AIM OF THE TASK: After locating "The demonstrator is" in the listing below, copy that line and each one after it exactly, ending with the line that has "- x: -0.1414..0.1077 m".

INFORMATION SUPPLIED:
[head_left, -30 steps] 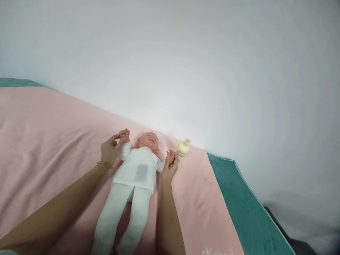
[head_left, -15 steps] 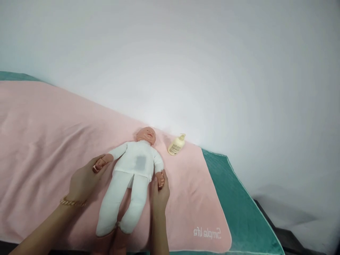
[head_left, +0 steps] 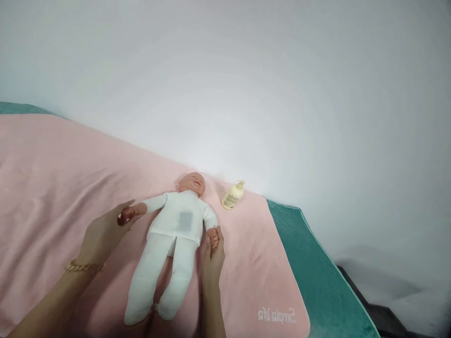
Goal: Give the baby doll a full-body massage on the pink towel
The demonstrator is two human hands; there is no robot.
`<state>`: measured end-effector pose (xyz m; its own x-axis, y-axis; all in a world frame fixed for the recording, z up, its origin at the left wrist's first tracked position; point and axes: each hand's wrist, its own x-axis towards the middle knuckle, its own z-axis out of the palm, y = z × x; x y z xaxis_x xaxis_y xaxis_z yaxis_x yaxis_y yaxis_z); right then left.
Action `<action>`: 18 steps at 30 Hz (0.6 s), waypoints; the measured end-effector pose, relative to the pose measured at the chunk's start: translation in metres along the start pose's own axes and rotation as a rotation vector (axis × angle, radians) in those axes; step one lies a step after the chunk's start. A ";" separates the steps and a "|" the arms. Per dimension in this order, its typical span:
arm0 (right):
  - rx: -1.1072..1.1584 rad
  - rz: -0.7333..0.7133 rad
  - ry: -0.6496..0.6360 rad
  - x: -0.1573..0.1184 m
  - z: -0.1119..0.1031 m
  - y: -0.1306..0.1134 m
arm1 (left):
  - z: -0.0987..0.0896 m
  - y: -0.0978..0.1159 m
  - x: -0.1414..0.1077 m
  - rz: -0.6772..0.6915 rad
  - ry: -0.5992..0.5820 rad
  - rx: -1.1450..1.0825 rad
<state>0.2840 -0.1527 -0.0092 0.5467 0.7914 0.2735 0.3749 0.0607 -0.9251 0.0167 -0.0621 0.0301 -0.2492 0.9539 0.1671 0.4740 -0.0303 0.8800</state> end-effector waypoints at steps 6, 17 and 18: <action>0.182 -0.106 0.080 0.064 0.016 -0.017 | 0.012 0.035 0.052 0.080 -0.010 -0.129; 0.303 -0.059 -0.004 0.206 0.068 0.019 | 0.106 0.028 0.134 -0.154 -0.201 -0.490; 0.288 -0.051 -0.021 0.214 0.071 0.025 | 0.112 0.022 0.137 -0.168 -0.240 -0.476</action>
<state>0.3567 0.0614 0.0075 0.5158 0.7953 0.3185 0.1714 0.2684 -0.9479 0.0874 0.1014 0.0232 -0.0633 0.9967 -0.0499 -0.0029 0.0498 0.9988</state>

COMPLETED TASK:
The demonstrator is two human hands; there is no robot.
`<state>`: measured end-effector pose (xyz m; its own x-axis, y-axis; all in a world frame fixed for the recording, z up, its origin at the left wrist's first tracked position; point and axes: each hand's wrist, its own x-axis towards the middle knuckle, its own z-axis out of the palm, y = z × x; x y z xaxis_x xaxis_y xaxis_z yaxis_x yaxis_y yaxis_z); right then left.
Action `<action>`: 18 steps at 30 Hz (0.6 s), waypoints; the measured end-effector pose, relative to the pose measured at the chunk's start: translation in metres along the start pose's own axes and rotation as a rotation vector (axis × angle, radians) in those axes; step one lies a step after the chunk's start. A ";" separates the steps and a "|" the arms. Per dimension in this order, its typical span:
arm0 (right):
  - rx: -1.1072..1.1584 rad
  - rz: -0.7333..0.7133 rad
  - ry: -0.6496..0.6360 rad
  - x: -0.1573..0.1184 m
  - z: -0.1119..0.1031 m
  - y: -0.1306..0.1134 m
arm1 (left):
  - z: -0.0987..0.0896 m
  - y: -0.0978..0.1159 m
  - x: -0.1414..0.1077 m

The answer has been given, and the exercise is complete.